Palm trees consist of many varieties and species depending on the location they are found. The palm family of trees is classified with the taxonomy name Palmae or Panamea. The family consists of approximately 1,100 species with two classification types: pinnate and palmate. Pinnate varieties have feather-shaped leaves, while the palmate varieties have fan shaped leaves. The natural habitat for palm trees is tropical areas.

Growing Conditions

Southern Florida and Southern California are the only natural palm tree habitats in the United States. In these areas, many have been planted along roadways and residential areas for the appealing tropical look. Palm trees do not tolerant cold temperatures and vary in the amount of sunlight needed. They tend to moist soil to dry, desert conditions. Palm trees will not tolerate frost because it weakens their defense system, allowing disease and insects to set in. The cabbage palm tree found in the United States reaches a height up to 80 feet, while the saw palmetto is a thicket bush palm that reaches approximately 10 feet. Before purchasing a palm tree, verify its growing height and its soil and sun preferences to make sure it will fit into your landscape design.

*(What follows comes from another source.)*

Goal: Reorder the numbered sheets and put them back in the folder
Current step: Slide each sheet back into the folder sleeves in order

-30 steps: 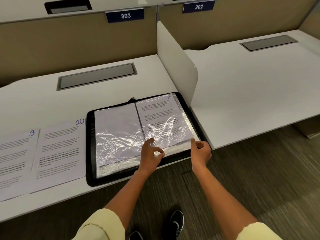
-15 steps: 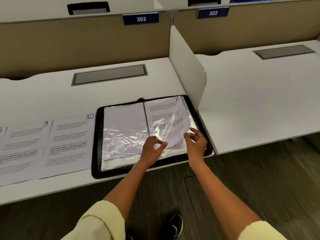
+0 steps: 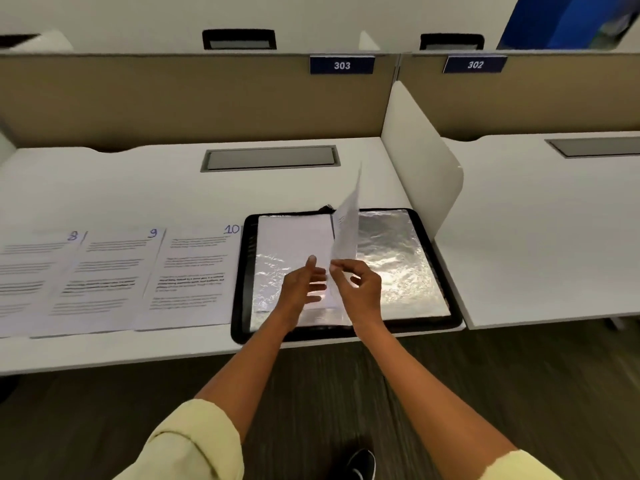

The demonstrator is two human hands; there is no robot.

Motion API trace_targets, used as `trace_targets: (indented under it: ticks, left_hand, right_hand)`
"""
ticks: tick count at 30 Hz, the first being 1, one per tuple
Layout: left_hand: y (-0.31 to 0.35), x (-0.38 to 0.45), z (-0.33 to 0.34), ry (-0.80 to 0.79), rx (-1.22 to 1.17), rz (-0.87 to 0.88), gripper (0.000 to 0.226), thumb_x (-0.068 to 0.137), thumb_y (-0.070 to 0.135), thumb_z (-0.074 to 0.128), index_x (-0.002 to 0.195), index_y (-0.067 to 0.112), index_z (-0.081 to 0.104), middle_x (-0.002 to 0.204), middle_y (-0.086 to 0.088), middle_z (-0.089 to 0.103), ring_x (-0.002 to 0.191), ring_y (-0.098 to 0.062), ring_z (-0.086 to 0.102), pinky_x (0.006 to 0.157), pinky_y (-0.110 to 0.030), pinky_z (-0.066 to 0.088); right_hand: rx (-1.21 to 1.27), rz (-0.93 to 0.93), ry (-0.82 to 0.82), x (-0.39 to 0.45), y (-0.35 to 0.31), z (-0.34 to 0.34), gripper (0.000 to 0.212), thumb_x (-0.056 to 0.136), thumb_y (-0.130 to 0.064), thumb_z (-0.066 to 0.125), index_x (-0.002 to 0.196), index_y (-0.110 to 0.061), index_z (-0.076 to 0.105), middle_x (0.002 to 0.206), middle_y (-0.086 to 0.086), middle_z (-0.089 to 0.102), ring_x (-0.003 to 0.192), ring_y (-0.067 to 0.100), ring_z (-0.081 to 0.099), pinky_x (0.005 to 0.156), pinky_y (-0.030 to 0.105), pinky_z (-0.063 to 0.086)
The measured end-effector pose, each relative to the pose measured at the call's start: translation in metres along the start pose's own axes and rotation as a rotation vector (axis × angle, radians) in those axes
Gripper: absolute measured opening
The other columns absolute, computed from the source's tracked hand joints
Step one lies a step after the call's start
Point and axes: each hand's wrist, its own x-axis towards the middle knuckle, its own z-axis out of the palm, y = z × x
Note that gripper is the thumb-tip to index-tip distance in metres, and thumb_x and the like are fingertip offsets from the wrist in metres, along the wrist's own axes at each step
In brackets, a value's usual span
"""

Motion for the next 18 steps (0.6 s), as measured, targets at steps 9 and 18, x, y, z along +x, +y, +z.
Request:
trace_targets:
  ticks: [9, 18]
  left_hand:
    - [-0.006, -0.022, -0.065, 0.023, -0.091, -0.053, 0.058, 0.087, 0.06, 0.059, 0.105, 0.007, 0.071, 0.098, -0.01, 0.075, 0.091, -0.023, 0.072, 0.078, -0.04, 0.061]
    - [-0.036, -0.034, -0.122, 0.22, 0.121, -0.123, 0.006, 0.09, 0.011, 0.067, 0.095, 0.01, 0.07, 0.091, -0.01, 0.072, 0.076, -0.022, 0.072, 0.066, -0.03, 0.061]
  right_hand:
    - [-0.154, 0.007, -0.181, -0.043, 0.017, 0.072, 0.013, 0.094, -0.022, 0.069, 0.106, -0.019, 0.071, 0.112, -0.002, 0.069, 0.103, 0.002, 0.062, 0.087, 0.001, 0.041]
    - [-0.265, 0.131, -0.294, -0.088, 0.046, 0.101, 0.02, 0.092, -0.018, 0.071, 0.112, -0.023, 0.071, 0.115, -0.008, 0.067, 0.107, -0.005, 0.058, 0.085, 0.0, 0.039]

A palm stem is a long, cylinder tube, many times without branches. The various species of palm vary in stem size, with some being smooth and others having remnants of previous branch growth. The branch remnants appear as dry, paper-like bark on the trunk of the tree. Stemless varieties are similar to a large bush. When a stem does not exist, branches grow directly out of the ground in a cluster form.


The leaves of palms are found in an equal distance apart on the spine of the branch. The individual leaves either run up the spine of the leaf branch or branch in a fan shape from the end point. The fan-shaped palm branch and leaves are what most people picture as a palm tree. In some species, young leaf growth produces a leafy food item called the palm cabbage.


Many species of palms are unisexual, with the flowers of both sexes produced on the same tree. The flower genders are not always produced in the same year. One year the tree may produce male flowers and the next, female. Some varieties of palms produce flowers only once in their lifetime. Pollination of palm flowers occurs through wind or insects. The pollinated flowers form the palm fruit, which is commonly a date or coconut.


The seeds of the palm are a mass of endosperm with a very small embryo inside. The seed endosperm in a date fruit is the hard inner stone. A coconut endosperm is the white fleshy area of the fruit.